If that's going to be a problem, I can think of a way to do it without making them bigger, but it's very involved. It really could not be more complicated, to get it done without making the alignment dots bigger. But here's how to do it the easy way, so you can at least try it (be sure to make a backup file, just in case).
1 -- When you finish drawing them, you'll have 3 paths all together. Select all 3
2 -- Path menu > Combine
3 -- Duplicate (this might not be necessary, but if you don't make a duplicate, you won't be able to see where the path was originally. You'll only see where it's moved to)
4 -- There are 3 different ways to make path offsets, so you'll need to choose the one that's best
Path menu > Outset -- moves the path outward by 2 px, each time you click it. I seem to recall you need a somewhat specific width, so this might be the best way to manage it.

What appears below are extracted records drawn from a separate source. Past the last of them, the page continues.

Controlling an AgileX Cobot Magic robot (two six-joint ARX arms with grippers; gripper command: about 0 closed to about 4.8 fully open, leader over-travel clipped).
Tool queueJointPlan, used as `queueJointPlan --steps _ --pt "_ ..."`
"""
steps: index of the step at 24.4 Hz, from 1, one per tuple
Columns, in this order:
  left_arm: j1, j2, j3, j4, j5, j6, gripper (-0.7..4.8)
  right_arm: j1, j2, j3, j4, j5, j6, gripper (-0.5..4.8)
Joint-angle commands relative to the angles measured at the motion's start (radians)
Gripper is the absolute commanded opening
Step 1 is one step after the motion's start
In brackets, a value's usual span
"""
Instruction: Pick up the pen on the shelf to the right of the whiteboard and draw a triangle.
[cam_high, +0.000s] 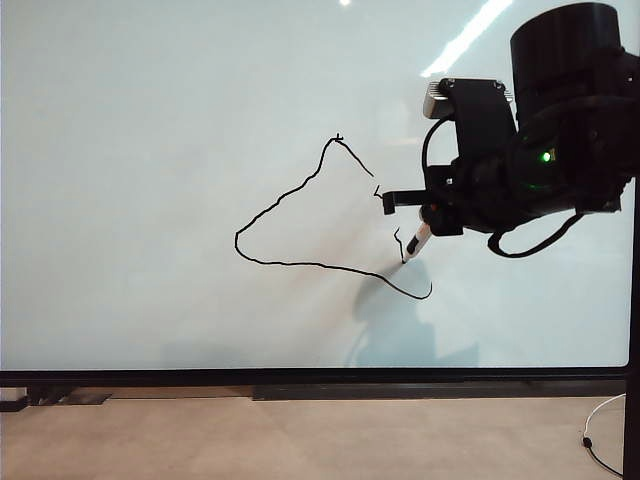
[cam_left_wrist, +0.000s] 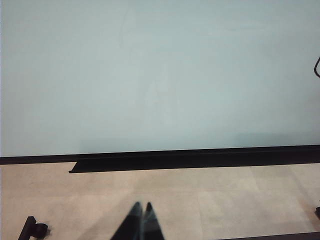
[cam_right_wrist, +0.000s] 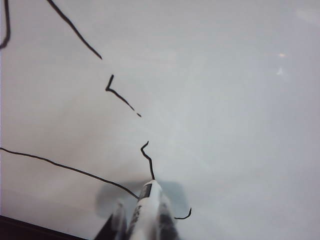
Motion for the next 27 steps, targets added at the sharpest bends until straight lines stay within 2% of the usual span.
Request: queueJointPlan --steps 1,14,23,25,27 --pt "0.000 0.000 0.004 0.008 0.000 0.000 -0.05 -0.003 0.018 0.002 0.045 0.016 0.006 -0.07" --pt "0.000 0.000 0.004 0.008 0.000 0.000 -0.05 -0.037 0.067 0.002 0.065 0.017 0.006 -0.07" --pt "0.000 0.000 0.004 0.008 0.000 0.000 -0.05 -0.021 0.048 -0.011 0.093 0.016 -0.008 -0.07" --pt "0.000 0.000 0.004 0.008 0.000 0.000 -0.05 0.026 -0.009 -0.041 0.087 0.088 -0.080 -0.07" --pt "0.000 0.000 0.003 0.008 0.000 0.000 -0.05 0.050 -0.100 -0.080 0.044 0.116 -0.109 -0.07"
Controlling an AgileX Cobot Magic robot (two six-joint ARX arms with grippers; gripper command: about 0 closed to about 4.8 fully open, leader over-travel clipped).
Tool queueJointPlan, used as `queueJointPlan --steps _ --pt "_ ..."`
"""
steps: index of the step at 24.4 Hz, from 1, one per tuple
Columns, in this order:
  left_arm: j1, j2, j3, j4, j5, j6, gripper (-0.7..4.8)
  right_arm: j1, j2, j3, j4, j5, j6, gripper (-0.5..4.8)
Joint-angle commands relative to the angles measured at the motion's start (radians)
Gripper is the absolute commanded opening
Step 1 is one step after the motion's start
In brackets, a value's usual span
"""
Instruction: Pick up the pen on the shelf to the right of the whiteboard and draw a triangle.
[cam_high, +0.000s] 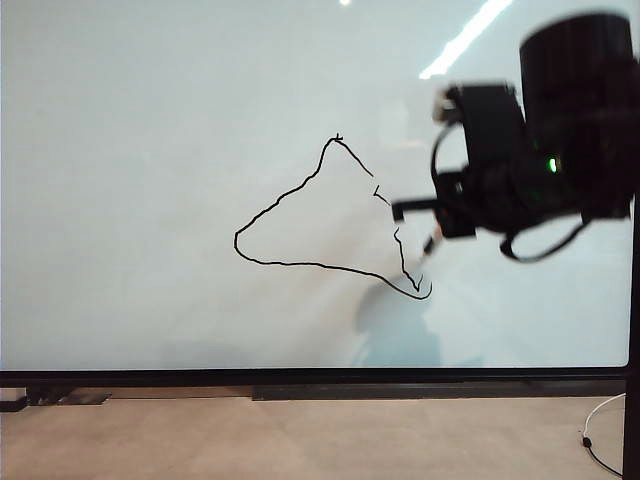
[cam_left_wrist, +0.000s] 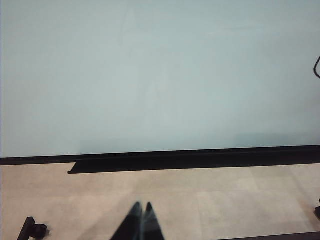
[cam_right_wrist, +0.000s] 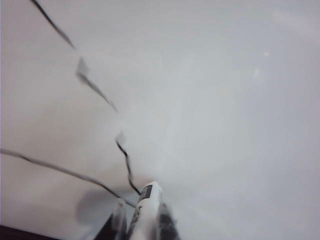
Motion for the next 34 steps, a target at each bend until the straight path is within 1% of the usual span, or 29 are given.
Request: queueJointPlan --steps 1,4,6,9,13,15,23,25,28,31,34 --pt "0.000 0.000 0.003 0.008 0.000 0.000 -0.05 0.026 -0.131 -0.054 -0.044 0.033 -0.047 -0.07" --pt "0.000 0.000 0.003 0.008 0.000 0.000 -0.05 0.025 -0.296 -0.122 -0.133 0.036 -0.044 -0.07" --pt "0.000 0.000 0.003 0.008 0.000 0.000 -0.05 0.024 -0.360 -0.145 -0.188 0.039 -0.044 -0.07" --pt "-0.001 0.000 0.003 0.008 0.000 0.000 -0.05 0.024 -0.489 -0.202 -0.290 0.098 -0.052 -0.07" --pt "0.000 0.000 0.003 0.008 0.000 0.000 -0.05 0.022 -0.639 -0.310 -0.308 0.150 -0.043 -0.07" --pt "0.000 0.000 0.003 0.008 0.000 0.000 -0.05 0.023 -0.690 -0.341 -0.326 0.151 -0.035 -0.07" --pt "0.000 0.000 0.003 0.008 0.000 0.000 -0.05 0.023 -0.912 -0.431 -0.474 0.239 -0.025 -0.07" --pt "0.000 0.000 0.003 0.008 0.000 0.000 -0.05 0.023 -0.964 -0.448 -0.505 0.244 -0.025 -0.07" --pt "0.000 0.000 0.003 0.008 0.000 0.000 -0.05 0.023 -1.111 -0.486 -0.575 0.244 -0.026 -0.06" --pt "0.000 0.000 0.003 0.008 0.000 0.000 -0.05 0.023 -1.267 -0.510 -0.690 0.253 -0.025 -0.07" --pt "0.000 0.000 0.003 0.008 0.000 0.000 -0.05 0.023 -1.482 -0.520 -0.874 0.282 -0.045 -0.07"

But if that's too tedious, and you don't need a precise size, try Path menu > Dynamic Offset. When you do that, the nodes will disappear, and you'll see a tiny diamond shaped handle in the top area of the path. It usually shows up at the highest point. Drag that diamond handle with the mouse and you can see the path move. Then you can just drag it to where you need it.
If you use Dynamic Offset, or the one below, Linked Offset, you need to use Path menu > Object to Path, after you're finished, to make it a regular path once again. I suspect the cutter won't recongize those offset paths. It might, but I just don't know for sure.
If you think you might ever need to edit the original path, you can use Path menu > Linked Offset. That way, if you edit the original, then the offset path is automatically changed to match. I guess it's kind of like how clones work. It goes the same as the dynamic offset, with the tiny diamond handle. Note that you won't need the duplicate path as I suggested in step 3 above, for linked offset. Linked offset automatically makes you a duplicate.